**WHAT YOU ARE ASKED TO DO**:
Restate word for word the lines of the material below, from the line with "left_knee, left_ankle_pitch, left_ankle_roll" to the line with "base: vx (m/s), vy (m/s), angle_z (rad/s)", both lines included, and no others.

**DATA EXCERPT**:

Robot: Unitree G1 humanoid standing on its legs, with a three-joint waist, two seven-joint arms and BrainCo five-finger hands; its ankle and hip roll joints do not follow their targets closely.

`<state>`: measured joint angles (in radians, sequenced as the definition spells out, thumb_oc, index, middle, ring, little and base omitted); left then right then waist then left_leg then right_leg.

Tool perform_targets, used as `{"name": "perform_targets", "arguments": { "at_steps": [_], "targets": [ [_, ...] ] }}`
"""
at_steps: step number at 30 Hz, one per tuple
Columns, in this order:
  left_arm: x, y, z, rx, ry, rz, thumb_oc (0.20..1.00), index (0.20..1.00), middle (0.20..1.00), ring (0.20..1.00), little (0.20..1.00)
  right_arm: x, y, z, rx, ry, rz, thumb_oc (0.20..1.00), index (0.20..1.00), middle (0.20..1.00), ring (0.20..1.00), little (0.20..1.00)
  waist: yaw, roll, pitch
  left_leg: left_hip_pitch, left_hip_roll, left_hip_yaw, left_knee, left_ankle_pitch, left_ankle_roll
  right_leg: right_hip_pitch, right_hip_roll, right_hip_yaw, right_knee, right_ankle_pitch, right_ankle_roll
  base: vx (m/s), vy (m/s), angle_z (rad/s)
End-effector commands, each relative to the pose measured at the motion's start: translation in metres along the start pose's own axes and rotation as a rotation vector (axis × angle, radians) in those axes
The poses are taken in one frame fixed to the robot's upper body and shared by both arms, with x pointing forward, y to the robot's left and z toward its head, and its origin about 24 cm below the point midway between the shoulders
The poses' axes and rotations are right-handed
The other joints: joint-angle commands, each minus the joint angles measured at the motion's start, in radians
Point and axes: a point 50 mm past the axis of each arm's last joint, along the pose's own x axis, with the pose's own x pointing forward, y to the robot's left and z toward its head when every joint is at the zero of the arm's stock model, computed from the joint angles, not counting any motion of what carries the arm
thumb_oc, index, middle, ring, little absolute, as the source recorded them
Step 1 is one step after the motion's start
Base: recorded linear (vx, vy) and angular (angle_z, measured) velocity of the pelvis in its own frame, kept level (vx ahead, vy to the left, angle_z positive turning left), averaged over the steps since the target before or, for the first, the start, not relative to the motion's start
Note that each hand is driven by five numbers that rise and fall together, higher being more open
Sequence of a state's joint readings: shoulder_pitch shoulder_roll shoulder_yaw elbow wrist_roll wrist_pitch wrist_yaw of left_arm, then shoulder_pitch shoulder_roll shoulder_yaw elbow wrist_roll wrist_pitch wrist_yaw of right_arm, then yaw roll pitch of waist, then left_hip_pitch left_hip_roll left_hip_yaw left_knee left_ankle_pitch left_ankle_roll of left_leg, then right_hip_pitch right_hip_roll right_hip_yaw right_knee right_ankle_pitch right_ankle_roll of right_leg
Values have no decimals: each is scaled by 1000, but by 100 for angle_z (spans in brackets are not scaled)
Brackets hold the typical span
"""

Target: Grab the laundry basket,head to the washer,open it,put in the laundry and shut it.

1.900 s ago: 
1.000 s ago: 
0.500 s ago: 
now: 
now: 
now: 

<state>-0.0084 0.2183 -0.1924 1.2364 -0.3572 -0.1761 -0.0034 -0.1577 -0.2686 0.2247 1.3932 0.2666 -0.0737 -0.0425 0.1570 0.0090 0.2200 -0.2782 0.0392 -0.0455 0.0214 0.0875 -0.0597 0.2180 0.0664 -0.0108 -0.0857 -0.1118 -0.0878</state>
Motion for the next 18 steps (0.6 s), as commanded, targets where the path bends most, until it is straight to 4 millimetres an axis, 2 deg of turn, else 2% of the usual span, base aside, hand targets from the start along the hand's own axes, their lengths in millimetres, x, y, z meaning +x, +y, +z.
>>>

**OUTPUT OF THE EXERCISE**:
  left_leg: left_hip_pitch, left_hip_roll, left_hip_yaw, left_knee, left_ankle_pitch, left_ankle_roll
  right_leg: right_hip_pitch, right_hip_roll, right_hip_yaw, right_knee, right_ankle_pitch, right_ankle_roll
  base: vx (m/s), vy (m/s), angle_z (rad/s)

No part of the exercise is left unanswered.